Slowdown takes the steam out of Indian luxury trainsApril 12th, 2009 - 1:44 pm ICT by IANS
By Anuradha Shukla
New Delhi, April 12 (IANS) The spectre of slowdown, pay cuts and pink slips has forced the steam out of luxury trains in India, forcing many of them to cool their wheels at railway yards instead of being on the tracks over which they once chugged along majestically.
Sitting idle, failing to attract passengers, are tourist trains like Heritage on Wheels, covering the Shekhawati region of Rajasthan, and Royal Rajasthan on Wheels, which takes travellers to the Taj Mahal and Bharatpur Bird sanctuary, besides the main cities of the state.
“The occupancy was low, and at times, there were more staff than passenger on board,” said an official of the state-run Rajasthan Tourism Development (RTDC), which jointly operated the services, explaining why they decided to suspend operations of the two trains.
Tour operators said the packages for these trains were also expensive and that a low turnout was inevitable as these services were mainly dependent on tourists from the US and Europe, which have been hit hard by the financial crisis.
“There has been a considerable decline in the number of foreign tourists coming to India after the meltdown. So there was bound to be fewer bookings for luxury trains,” said Subhash Goel, chairman of Stic Travel group.
In fact, as per official data, foreign tourist arrivals declined sharply in January to 487,000 people against 591,000 in the like month of last year, resulting in a drop in foreign exchange from $1.38 billion to $941 million.

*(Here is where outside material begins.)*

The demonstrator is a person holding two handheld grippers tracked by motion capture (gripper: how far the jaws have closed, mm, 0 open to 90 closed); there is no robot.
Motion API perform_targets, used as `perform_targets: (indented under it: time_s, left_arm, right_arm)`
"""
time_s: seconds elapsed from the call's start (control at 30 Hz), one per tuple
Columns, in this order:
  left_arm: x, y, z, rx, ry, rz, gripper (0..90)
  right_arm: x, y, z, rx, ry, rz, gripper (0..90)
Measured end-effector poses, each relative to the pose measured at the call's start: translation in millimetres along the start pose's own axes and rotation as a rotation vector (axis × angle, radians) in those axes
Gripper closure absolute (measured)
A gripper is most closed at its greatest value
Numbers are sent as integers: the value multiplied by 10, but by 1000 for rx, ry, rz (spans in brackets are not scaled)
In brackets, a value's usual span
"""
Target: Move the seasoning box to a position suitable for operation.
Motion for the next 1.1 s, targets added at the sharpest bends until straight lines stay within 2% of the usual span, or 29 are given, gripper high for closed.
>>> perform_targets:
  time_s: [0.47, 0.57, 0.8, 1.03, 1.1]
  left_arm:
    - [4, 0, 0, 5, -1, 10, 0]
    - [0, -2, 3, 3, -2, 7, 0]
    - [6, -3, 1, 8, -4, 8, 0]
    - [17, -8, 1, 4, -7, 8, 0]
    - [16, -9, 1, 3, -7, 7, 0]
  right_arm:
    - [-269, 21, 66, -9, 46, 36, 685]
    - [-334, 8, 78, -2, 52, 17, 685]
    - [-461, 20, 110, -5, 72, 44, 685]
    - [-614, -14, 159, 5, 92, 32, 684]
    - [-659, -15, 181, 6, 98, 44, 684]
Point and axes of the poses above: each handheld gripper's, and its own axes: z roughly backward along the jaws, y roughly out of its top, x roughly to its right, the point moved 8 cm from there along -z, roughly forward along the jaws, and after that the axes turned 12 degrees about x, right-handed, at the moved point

“The tariff for these trains is also steep. During slowdown, tariff cut or discounts can attract more foreigners and well-heeled Indians,” Goel, who is also the chairman of the tourism committee of the Associated Chambers of Commerce and Industry (Assocham), told IANS.
A new entrant to the luxury train business, the journey of Royal Rajasthan on Wheels starts from the national capital and goes through various erstwhile princely states like Jaipur, Jaisalmer, Jodhpur, Sawai Madhopur, Chittorgarh, Udaipur and Bharatpur.
After spending seven nights and eight days, the well-appointed train returns after a halt to visit the famed Taj Mahal at Agra.
While a deluxe suite, on a twin-sharing basis, costs $590 per person per night, a super deluxe saloon can set a tourist back by $1,600 per person per night. The package includes all meals, monument fees and transfers.
Heritage on Wheels, that has a package covering three nights and four days, costs $300 per person per night for single occupancy and $200 per person per night on a twin-sharing basis.
Manish Saini, marketing manager with The Luxury Trains, the general sales agents and consolidator for several luxury trans, including The Palace on Wheels, says services had been temporarily suspended because of maintenance.
“The services are suspended only till August. From September we will restart the trains,” Saini told IANS. But he also admitted that booking were very low and that they sometimes had to upgrade passengers from the less expensive Palace on Wheels.
Some of the other luxury trains that operate in the country include The Deccan Odyssey, covering Mumbai, Pune, Nashik, Aurangabad and Ajanta and Goa, and The Golden Chariot, covering Bangalore, Mysore and Goa.
An Indian Railway official said the only such train that is able to chug along in these difficult times is the Palace on wheels. “We are able to manage an 80 percent occupancy.”